How Google Fights Music Online Piracy?




In an effort to make piracy less visible copyright holders are sending dozens of millions of takedown notices to Google every month [1]. On Monday, Google refused to comply with music industry group British Recorded Music Industry (BPI) DMCA notice asking to remove the Pirate Bay’s homepage from its search results. In the past year they’ve asked Google to remove more than 32 million URLs (pretty huge!) [2], and the search engine complied in nearly every instance. As you know, the Pirate Bay is one of the few torrent sites that doesn’t link to any infringing material on its homepage but that doesn’t prevent copyright holders from targeting it [3].

Yesterday, by coincidence (?), Google released a comprehensive report called ‘How Google fights piracy’ detailing all its main efforts to fight copyright infringement/online piracy. Here are few highlights posted on Google Public Policy blog:

  • ‘Better Legal Alternatives: The best way to fight piracy is with better, convenient, legal alternatives. On YouTube and Play, Google is committed to creating those compelling alternatives for users. Each time a music fan chooses YouTube or Play over an unauthorized source, for example, it’s a victory against piracy. And thousands of copyright owners now use Content ID on YouTube to elect to monetize user-generated content on YouTube, rather than take it down, resulting in hundreds of millions of dollars in royalties from Google each year.
  • Follow the Money: When it comes to rogue sites that specialize in online piracy, other anti-piracy strategies will have limited effect so long as there is money to be made by their operators. As a global leader in online advertising, Google is committed to rooting out and ejecting rogue sites from our advertising services, to ensure that they are not being misused to fund these sites. In 2012, we disabled ad serving to more than 46,000 sites for violating our copyright policies, the vast majority detected through our proactive efforts. We are also working with other leaders in the industry to craft best practices aimed at raising standards across the entire online advertising industry. 
  • Removing Infringing Results from Search: When it comes to Search, Google is a leader in addressing the concerns of copyright owners, responding to more copyright removal notices, and faster, than ever before. During 2012, copyright owners and their agents sent us removal notices for more than 57 million web pages. Our turnaround time on those notices was, on average, less than 6 hours. That’s faster than we managed in 2011, despite a 15-fold increase in the volume of requests’ [4]

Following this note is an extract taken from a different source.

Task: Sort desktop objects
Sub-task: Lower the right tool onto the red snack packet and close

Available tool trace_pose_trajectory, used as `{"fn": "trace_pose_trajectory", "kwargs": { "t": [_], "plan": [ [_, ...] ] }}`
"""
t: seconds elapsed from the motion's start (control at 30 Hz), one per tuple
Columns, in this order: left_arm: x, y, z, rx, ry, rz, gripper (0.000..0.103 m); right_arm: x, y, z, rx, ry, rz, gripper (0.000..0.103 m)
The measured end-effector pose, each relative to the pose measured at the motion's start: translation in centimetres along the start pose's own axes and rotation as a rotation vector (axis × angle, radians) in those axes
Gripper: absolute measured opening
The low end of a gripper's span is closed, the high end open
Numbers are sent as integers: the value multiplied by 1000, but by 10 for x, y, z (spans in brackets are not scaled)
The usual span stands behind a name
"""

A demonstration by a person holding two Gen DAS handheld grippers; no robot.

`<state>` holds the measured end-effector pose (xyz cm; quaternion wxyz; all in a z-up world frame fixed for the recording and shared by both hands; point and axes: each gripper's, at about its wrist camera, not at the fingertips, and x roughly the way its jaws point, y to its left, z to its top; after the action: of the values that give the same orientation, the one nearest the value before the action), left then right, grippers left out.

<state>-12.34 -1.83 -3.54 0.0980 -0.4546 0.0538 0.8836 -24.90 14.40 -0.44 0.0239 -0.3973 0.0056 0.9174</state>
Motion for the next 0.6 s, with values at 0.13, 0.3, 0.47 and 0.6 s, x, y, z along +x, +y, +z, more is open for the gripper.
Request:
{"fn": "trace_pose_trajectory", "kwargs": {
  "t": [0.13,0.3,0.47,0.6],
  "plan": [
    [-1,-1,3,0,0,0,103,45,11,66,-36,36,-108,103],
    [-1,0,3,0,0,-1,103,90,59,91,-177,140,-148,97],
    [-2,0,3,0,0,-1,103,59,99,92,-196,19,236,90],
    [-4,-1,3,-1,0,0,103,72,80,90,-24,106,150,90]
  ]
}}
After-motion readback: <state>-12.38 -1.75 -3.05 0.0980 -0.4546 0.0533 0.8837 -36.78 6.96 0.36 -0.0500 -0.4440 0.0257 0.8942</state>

And here is the link for the full 25 pages report: https://docs.google.com/file/d/0BwxyRPFduTN2dVFqYml5UENUeUE/view?sle=true

However, it seems that the Recording Industry Association of America (RIAA), a trade organization that represents recording industry distributors in the United States, is not really convinced by Google report [5]: ‘it is increasingly clear we are making insufficient progress against piracy’.

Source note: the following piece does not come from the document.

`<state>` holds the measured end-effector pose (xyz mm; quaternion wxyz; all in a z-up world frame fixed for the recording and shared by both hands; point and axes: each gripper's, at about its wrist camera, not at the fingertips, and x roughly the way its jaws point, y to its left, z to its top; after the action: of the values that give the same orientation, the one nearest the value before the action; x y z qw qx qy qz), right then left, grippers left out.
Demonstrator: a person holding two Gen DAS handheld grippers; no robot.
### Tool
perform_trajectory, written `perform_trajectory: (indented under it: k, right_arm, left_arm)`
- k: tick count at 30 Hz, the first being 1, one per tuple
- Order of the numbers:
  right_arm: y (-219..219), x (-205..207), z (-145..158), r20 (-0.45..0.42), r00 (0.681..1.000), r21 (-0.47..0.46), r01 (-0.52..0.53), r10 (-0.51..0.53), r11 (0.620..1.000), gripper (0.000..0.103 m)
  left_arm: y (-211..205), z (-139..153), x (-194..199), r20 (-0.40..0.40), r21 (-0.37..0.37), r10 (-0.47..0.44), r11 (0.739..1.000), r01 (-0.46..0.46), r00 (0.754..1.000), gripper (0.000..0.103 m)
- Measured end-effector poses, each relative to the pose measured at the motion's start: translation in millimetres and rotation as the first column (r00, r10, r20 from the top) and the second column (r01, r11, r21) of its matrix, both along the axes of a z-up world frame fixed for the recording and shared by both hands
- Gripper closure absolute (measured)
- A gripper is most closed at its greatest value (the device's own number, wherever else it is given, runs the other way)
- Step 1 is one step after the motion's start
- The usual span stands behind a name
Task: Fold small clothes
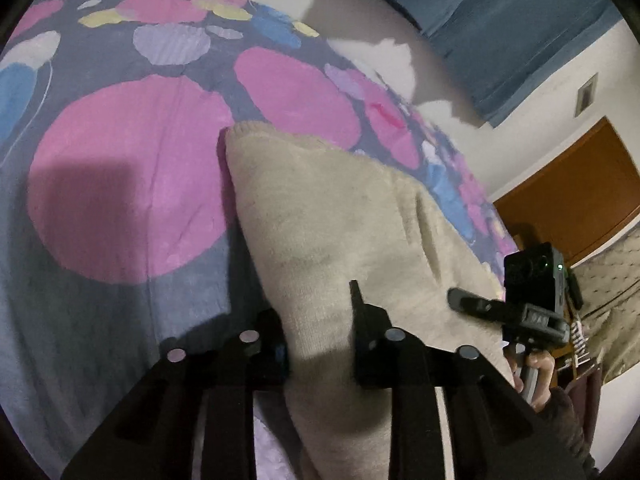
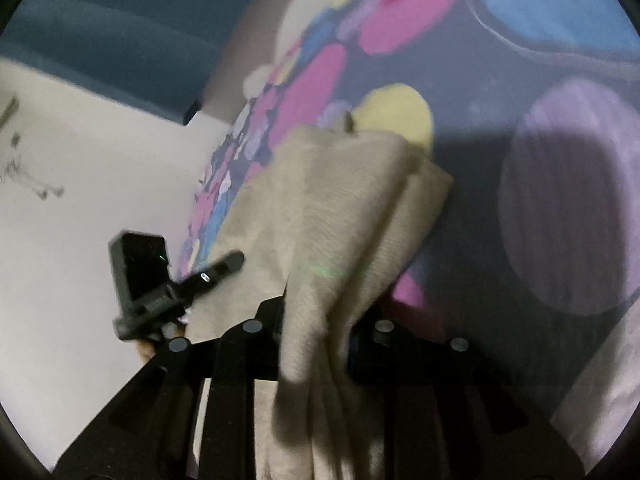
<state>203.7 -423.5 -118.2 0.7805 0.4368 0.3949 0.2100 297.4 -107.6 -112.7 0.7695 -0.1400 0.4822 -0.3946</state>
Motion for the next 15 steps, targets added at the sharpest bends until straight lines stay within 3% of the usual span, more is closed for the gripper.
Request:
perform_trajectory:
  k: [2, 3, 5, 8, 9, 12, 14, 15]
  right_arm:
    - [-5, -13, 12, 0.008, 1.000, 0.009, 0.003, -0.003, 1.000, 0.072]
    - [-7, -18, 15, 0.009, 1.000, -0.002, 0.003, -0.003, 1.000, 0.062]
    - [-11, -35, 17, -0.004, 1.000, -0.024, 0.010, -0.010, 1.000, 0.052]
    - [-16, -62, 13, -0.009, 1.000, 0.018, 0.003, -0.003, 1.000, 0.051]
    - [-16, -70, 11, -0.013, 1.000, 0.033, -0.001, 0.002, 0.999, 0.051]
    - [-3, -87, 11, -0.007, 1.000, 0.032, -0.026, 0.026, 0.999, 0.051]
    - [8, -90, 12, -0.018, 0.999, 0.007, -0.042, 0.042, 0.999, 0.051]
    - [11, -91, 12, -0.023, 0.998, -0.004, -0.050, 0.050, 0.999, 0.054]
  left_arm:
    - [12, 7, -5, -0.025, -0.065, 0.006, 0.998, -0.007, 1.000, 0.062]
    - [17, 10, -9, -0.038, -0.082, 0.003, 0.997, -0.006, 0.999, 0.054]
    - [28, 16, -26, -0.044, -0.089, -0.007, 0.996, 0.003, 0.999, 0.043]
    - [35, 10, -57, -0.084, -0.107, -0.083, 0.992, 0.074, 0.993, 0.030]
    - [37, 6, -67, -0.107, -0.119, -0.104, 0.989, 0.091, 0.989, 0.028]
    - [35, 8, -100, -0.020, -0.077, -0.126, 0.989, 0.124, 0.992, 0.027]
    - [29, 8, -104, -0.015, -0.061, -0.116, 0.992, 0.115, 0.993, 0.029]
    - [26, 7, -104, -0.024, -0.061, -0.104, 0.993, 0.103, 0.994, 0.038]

According to the IFPI (International Federation of the Phonographic Industry), ‘global recorded music industry revenues increased by an estimated 0.3 per cent in 2012, the first year of industry growth since 1999, to US$16.5 billion’[6]. In other words, the revenues increased since the creation of Napster, the first peer-to-peer file sharing service that was, according to the US Court of Appeals, facilitating the transfer of copyrighted material (A&M Records, Inc. v. Napster, Inc., 239 F.3d 1004 (2001)). 

Although it is great news, online music piracy is still a very sensible and hot issue for U.S Congress.